The efficiencies of the two plants are comparatively low because neither utilise the heat from the compression process, meaning heat needs putting back into the air during expansion. Howitt says the way the two plants work is analogous to the differences between open-cycle and closed-cycle gas turbines: “An open-cycle gas turbine burns gas in a turbine and exhausts hot fumes; modern ones are 50-54% efficient. A closed-cycle gas turbine runs those fumes through a recuperator (a heat exchanger) to generate more electricity, and therefore its efficiency is around 8% higher.

“Traditional CAES uses modified gas turbines, injecting compressed air into them instead of compressing the air; this does not save all the energy of compression, as the injected air is cold whereas the turbine-compressed air is hot; but it does have the benefit of storing significant amounts of energy.”

Times have moved on, and new ideas are being tested. Storelectric is working towards developing a new CAES plant in the Netherlands. It has built on the success of the existing plants and it can offer diabatic and adiabatic CAES technology.

The diabatic technology can be retrofitted to combined cycle gas turbine power stations based near appropriate geologies, to generate a claimed efficiency above 60%. Perhaps more interesting is its adiabatic design, which stores heat created during compression and uses it in the expansion process, significantly increasing a plant’s efficiency.

Howitt won’t go into the technical details about how it intends on storing this heat, saying it’s confidential. But he says the problem has been “partially overcome”, offering predicted efficiencies of between 62-70%. “The bulk of the losses are in the heat of the air that’s compressed; the second law of thermodynamics,” he says. “The challenge is storing this heat. We are still in concept. But there’s very little technical challenge in it.”

LIQUID NITROGEN

LAES, or cryogenic energy storage, relies on excess energy to cool down the air, or nitrogen, to the point that it liquidises. Electricity is used to cool air from the atmosphere to -195°C, where it liquefies. Liquid air takes up one-thousandth of the volume of the gas and can be kept in large vacuum flasks at atmospheric pressure. When needed, it’s pumped into a heat exchanger, turning it back into a gas. The volume and pressure increase drives a turbine and generates electricity.

Highview Power has been operating the world’s first grid-scale LAES plant in Bury since April 2018, providing short-term operating reserves, and support during winter peaks.

Javier Cavada (inset), CEO of Highview Power, says this Pilsworth plant continuously provides the UK power network with reserve, grid balancing, and regulation services and has a capacity of 5MW/15MWh. It provides power to 1,200 homes for a day, based on an average consumption per home of 4.6MWh a year.

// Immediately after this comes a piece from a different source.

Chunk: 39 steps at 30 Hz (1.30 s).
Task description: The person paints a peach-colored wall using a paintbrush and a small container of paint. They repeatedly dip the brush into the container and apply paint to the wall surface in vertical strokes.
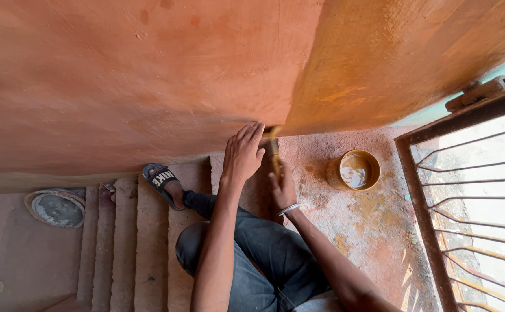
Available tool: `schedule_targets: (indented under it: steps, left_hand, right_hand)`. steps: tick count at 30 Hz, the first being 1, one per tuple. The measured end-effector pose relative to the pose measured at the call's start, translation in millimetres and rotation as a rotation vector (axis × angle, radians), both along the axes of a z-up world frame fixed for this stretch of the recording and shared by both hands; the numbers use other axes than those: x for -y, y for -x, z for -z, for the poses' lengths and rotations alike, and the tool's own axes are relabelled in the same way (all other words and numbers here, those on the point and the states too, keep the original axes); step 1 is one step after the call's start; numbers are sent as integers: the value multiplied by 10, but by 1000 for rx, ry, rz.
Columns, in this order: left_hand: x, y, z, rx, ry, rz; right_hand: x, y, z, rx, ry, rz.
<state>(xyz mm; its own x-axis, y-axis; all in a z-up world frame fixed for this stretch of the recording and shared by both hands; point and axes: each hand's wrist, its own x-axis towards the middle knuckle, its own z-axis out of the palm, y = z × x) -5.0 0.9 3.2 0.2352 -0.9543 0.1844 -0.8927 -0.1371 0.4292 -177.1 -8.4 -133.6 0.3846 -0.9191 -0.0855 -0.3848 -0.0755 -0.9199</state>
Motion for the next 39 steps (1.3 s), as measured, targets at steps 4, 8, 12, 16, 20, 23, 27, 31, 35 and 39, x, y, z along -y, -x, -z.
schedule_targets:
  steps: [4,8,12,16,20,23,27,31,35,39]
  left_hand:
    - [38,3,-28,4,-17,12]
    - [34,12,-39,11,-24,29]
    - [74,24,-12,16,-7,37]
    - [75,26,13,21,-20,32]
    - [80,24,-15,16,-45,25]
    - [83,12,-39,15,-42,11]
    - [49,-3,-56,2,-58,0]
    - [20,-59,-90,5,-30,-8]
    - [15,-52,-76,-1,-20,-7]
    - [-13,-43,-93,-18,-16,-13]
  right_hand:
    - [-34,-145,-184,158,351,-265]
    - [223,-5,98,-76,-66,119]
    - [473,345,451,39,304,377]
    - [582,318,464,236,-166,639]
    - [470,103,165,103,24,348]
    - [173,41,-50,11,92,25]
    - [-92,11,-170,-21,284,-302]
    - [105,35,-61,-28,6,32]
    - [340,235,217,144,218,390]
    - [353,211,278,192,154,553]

Cavada explains cryogenic energy storage has all the benefits of CAES, but none of the limitations: “CAES systems require one of the following: a geographical feature, such as a disused salt cavern, the combustion of a hydrocarbon, or the installation of vast numbers of high-pressure vessels,” he says. “Liquid air energy storage is an easily locatable, highly scalable technology that produces zero emissions. We use established, clean and safe components that store large amount of energy in a dense fluid at low pressure. That means affordable grid-scale energy storage can be put anywhere it is needed.”

Cavada also says that while existing processes in the market are subject to energy loss, its system is no exception, but he claims “real losses are lower than other technologies.” He adds that its engineering team has achieved a round-trip efficiency of more than 60%, and up to around 70%, by utilising waste heat and cold.

“The growth of renewables and the challenges their intermittency bring to the grid are key drivers of the demand for any long-duration energy storage solution,” he says. “Our cryogenic technology can shift all the energy from solar and wind arrays, enabling 100% renewable societies. As such, it is clear the markets targeted are widening week by week.”